Jakarta -
Anak dengan autisme kadang memiliki kesulitan dalam berkomunikasi. Nah, untuk mengajak anak dengan
autisme berkomunikasi salah satu cara yang bisa dilakukan yakni dengan menerapkan metode sensasi. Pada dasarnya metode sensasi merupakan ilmu seni yang digunakan sebagai metode terapi.
Metode sensasi yakni metode stimulasi sensori berbasis kreatif yang merupakan aspek-aspek dalam seni yaitu audio, visual dan kinetis. Nah, Dr Anne Nurfarina MSn, direktur Art Therapy Center (ATC) Widyatama melakukan riset tentang metode sensasi ini untuk disertasinya, Bun. Kemudian, Anne menerapkan metode sensasi sebagai salah satu terapi di ATC Widyatama. ATC Widyataman merupakan lembaga pendidikan kesenian di Bandung yang mendidik anak berkebutuhan khusus sebagai realisasi misi mencerdaskan anak bangsa baik untuk anak reguler maupun penyandang disabilitas.
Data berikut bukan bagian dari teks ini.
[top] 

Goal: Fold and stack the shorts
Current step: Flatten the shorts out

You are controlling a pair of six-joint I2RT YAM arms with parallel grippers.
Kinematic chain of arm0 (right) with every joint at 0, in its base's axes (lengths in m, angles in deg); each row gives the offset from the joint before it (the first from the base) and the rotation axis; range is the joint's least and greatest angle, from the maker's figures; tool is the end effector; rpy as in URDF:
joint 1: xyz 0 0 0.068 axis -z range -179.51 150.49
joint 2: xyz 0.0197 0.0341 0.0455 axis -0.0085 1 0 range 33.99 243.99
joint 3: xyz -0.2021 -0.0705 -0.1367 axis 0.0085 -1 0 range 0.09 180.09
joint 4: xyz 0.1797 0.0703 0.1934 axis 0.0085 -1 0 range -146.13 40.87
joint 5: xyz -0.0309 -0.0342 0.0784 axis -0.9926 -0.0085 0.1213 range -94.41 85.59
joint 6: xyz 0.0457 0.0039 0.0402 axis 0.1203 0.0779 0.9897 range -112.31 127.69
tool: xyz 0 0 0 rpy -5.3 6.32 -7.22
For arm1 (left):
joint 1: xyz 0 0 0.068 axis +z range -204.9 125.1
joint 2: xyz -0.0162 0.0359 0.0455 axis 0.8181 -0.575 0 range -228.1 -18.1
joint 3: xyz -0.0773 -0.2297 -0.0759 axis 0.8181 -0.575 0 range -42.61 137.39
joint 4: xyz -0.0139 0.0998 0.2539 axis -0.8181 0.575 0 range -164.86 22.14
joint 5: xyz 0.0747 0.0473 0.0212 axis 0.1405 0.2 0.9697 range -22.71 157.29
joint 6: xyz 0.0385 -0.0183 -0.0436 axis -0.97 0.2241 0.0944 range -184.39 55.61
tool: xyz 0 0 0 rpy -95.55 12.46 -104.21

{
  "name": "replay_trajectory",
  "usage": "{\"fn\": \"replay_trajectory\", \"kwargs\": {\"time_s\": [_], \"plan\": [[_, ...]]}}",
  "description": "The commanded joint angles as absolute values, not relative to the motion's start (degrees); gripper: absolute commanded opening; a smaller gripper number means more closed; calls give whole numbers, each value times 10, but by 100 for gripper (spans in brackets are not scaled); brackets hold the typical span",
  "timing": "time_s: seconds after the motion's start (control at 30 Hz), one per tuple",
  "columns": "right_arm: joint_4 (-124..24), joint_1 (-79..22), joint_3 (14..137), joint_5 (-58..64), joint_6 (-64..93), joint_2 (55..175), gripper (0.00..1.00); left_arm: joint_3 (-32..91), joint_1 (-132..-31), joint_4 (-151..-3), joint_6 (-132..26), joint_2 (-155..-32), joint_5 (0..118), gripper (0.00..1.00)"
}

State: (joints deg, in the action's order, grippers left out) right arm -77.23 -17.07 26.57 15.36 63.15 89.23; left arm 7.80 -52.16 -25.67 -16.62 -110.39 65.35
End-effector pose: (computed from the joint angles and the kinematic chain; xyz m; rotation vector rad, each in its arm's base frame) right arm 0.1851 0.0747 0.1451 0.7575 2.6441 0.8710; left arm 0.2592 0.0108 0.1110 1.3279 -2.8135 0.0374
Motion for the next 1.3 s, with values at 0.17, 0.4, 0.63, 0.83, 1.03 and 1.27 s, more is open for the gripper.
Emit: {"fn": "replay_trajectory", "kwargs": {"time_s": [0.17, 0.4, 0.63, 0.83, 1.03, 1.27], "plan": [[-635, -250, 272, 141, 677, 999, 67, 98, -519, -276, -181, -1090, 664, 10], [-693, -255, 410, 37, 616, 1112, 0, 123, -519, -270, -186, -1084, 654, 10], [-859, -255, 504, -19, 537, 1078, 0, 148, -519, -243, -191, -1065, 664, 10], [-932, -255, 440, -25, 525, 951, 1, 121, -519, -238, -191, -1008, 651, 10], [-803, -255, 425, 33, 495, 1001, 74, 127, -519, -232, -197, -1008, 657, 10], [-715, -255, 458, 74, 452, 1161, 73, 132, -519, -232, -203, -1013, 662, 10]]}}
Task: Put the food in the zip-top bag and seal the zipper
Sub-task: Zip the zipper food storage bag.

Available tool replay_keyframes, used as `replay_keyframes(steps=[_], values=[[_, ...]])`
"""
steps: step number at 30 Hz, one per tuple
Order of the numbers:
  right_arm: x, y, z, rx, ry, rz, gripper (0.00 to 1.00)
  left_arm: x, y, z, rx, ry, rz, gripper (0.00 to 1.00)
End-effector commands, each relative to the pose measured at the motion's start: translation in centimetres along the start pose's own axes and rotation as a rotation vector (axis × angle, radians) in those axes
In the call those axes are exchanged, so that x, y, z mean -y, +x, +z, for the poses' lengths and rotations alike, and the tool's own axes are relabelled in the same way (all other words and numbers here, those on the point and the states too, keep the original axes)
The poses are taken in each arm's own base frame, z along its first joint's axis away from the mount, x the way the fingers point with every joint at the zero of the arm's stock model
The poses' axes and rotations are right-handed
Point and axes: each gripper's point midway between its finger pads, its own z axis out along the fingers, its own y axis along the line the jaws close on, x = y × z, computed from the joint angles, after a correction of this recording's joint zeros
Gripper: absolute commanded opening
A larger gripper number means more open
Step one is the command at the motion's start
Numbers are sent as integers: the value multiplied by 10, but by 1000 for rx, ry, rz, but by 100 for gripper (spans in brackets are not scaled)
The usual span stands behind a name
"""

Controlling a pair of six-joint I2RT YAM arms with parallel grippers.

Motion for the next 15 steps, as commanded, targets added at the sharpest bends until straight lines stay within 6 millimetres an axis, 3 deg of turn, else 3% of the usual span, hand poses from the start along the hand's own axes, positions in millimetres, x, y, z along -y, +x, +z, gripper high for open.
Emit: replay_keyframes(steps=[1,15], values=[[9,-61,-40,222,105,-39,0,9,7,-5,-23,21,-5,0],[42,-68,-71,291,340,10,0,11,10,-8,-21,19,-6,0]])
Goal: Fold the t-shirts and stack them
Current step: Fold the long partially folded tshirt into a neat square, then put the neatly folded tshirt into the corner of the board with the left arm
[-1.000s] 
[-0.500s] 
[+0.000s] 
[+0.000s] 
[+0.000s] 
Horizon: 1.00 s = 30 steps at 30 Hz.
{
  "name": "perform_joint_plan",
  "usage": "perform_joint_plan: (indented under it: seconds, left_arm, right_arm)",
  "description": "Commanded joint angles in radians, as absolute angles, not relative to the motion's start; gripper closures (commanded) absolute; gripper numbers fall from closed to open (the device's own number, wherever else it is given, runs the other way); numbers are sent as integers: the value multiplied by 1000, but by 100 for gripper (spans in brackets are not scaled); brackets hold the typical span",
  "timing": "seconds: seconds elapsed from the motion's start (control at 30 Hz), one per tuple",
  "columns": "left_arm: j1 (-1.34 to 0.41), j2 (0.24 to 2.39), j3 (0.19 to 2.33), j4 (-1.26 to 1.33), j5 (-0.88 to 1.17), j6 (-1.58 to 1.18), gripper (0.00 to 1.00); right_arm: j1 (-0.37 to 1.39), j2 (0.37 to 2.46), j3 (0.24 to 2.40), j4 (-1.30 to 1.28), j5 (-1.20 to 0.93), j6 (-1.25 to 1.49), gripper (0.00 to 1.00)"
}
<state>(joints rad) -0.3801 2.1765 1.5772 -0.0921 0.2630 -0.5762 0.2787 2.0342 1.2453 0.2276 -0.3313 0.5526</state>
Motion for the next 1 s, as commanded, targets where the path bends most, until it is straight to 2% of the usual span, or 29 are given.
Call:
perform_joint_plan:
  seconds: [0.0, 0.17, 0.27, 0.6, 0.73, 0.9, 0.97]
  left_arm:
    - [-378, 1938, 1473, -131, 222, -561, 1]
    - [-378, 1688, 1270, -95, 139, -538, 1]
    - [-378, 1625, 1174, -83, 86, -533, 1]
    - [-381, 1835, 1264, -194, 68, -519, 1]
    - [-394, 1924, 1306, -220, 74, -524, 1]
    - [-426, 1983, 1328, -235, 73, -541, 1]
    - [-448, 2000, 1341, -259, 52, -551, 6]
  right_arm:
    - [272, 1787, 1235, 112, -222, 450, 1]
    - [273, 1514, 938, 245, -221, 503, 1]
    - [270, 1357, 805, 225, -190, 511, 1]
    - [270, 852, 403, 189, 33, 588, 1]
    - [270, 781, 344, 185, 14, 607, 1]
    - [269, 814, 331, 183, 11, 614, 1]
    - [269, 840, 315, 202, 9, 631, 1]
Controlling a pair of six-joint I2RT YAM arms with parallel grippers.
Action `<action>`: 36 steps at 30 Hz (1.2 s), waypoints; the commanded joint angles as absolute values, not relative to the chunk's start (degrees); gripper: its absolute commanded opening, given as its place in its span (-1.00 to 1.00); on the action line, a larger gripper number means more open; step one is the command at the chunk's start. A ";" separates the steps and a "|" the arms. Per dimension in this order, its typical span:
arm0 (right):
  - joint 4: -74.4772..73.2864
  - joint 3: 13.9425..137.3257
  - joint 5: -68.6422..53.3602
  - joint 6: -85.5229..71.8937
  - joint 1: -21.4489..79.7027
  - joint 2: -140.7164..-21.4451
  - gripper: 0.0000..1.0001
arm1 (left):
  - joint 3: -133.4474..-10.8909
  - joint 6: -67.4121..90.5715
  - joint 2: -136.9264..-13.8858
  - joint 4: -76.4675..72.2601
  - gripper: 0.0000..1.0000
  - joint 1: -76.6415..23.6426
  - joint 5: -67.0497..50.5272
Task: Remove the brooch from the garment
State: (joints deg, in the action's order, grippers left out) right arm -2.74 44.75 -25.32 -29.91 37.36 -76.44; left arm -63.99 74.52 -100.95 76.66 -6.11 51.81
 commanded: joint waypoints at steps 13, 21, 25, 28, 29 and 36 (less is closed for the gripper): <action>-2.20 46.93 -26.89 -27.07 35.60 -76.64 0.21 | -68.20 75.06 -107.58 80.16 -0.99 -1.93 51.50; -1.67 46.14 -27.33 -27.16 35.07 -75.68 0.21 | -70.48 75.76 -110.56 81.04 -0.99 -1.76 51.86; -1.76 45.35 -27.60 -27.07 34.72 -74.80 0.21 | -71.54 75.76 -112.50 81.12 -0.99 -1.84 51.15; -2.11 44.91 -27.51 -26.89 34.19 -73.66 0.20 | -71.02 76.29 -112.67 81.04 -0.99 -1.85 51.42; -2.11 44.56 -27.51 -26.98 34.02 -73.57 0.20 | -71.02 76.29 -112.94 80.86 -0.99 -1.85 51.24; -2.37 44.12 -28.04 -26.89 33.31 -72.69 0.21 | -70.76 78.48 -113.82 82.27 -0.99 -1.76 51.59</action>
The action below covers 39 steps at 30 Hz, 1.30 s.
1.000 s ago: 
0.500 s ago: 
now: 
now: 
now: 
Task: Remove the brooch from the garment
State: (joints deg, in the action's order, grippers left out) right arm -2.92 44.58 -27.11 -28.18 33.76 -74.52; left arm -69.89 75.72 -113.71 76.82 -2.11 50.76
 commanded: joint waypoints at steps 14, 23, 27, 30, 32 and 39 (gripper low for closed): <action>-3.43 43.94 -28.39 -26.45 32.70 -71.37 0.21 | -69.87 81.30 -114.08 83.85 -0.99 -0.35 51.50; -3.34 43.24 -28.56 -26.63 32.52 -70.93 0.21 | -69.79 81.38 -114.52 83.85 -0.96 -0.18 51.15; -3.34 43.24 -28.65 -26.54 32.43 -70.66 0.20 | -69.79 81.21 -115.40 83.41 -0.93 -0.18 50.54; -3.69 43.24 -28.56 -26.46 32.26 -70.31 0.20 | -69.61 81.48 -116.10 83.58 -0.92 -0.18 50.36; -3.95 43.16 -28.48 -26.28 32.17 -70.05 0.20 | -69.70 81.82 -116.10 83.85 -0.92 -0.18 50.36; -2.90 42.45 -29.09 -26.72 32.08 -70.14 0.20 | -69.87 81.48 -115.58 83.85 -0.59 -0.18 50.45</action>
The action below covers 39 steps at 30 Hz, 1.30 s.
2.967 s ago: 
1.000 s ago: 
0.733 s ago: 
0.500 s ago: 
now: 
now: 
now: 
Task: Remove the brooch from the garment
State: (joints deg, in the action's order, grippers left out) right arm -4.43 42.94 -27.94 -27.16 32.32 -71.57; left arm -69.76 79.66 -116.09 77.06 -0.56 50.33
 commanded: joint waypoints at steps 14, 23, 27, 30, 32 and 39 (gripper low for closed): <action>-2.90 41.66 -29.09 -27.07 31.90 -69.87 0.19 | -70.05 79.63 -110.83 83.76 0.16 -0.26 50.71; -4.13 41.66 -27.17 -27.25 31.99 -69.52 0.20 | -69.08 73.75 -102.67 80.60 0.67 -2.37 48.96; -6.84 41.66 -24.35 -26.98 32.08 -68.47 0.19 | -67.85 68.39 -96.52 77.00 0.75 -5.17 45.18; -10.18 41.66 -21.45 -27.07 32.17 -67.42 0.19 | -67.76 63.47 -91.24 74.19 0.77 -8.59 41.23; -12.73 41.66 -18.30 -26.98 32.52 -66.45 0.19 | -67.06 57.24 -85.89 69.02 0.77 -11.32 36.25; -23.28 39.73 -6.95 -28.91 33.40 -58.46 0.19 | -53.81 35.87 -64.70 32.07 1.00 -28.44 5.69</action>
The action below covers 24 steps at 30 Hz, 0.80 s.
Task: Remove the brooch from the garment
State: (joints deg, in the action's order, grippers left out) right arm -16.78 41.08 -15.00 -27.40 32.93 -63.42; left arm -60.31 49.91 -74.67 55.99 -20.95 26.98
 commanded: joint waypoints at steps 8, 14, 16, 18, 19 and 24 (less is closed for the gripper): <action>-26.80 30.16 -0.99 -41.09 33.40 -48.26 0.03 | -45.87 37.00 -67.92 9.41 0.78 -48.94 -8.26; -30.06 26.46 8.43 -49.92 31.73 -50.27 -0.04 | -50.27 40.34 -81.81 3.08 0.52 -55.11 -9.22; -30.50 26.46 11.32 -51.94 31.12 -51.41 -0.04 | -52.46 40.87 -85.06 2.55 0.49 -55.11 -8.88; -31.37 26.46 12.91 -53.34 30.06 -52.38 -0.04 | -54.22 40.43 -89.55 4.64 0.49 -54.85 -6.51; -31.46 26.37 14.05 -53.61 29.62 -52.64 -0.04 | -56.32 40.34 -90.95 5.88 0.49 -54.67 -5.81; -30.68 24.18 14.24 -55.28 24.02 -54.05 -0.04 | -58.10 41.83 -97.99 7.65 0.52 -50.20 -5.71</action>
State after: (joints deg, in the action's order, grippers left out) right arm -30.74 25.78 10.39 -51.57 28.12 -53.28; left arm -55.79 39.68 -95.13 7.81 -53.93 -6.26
"Pada anak dengan autisme intinya metode sensasi ini mencari interestnya anak dulu. Saat kita tahu interestnya, lalu anak respons maka dari situ kita bisa memasukkan unsur atau pelajaran lain dan akan lebih mudah," tutur Anne di tengah konferensi pers 'Andien Berkolaborasi dengan Art Therapy Center (ATC) Widyatama Persembahkan Pameran Warna-warna: Warna dalam Perpektif Anak-anak Berkebutuhan Khusus' di Dia.Lo.Gue, Kemang, Jakarta Selatan baru-baru ini.
Untuk anak dengan autisme Anne menjelaskan semua prosesnya butuh waktu sekitar 3 tahun. Berdasarkan pengalamannya, Anne melakukan metode ini maksimal 4 kali seminggu dan di tahap eye contact. Kata Anne, metode ini merupakan dasar dari sistem belajar bagi siswa ATC Widyatama untuk membangun behaviour, skill dan kemampuan bekerja lewat sinergi aspek spiritual, budaya, sosial dan dunia usaha di bidang industri kreatif.
Nanti siswa dilatih kemampuannya agar bisa memahami ilmu yang dipelajari, teknis dan konsep serta lingkungan dunia kerja. Kenapa anak penyandang autis yang diberi metode ini? Kata Anne anak dengan autisme paling sulit berkomunikasi.
"Pada kasus-kasus sulit, saat sudah melakukan 4 kali pertemuan dan mereka udah merespons maka kita bisa bukakan 'pintu masuk' yang lain seperti pintu sosial, budaya, politik dan stimulus lainnya. Bagian penting yaitu buka pintu di awalnya dulu nih," papar Anne.
Kendala saat 'buka pintu' ini juga cukup banyak seperti pembelajaran di usia yang terlambat. Anne bercerita, tak sedikit orang tua mengantar anaknya yang penyandang autis di usia remaja atau 15 tahun ke atas. Pada usia tersebut harusnya behaviour dasar sudah terbangun tapi karena terlambat, jadi banyak yang tertinggal.
"Vocabnya nggak ada bahkan untuk bicara aja sulit. Kompleksitas pada
anak segitu udah tinggi, belum lagi kalau datang jam biologisnya," kata Anne.
Karena itu, Anne sering melakukan campaign ke masyarakat dan menekankan bahwa terapis terbaik anak adalah orang tuanya sendiri asal tahu strateginya. Dikatakan Anne, metode sensasi juga bisa diterapkan untuk anak yang tidak menyandang disabilitas.
"Parameter kita pada anak dengan autisme karena membangun komunikasi ke mereka aja udah sulit. Karena itu kita startnya dari sesuatu yang sulit dengan indikator yang sederhana yaitu eye contact. Saat anak sudah mampu eye contact dan berani say 'Hi' itu berarti mereka sudah bisa berkomunikasi," ungkap wanita lulusan fakultas seni rupa Institut Teknologi Bandung (ITB) ini.
Anne menekankan terapi ini bukan untuk menyembuhkan anak penyandang autis ya, Bun, melainkan meningkatkan grade bersosialisasinya. Hal terpenting di awal pendekatan anak harus nyaman dulu dan kita tahu kesenangan dia apa. Begitu kesenangan anak bisa menarik interestnya dan
anak mampu berkomunikasi dan 'buka pintu', di situlah kita bisa masukkan unsur lain.
"Jangan anak yang kita tarik ke 'pintu kita' tapi kita yang kenali dan masuk 'pintu anak'. Terapi ini murah banget asal tahu strateginya, sebenarnya ini temuan umum dan udah lama. Saya cuma merumuskan aja," tutur Anne.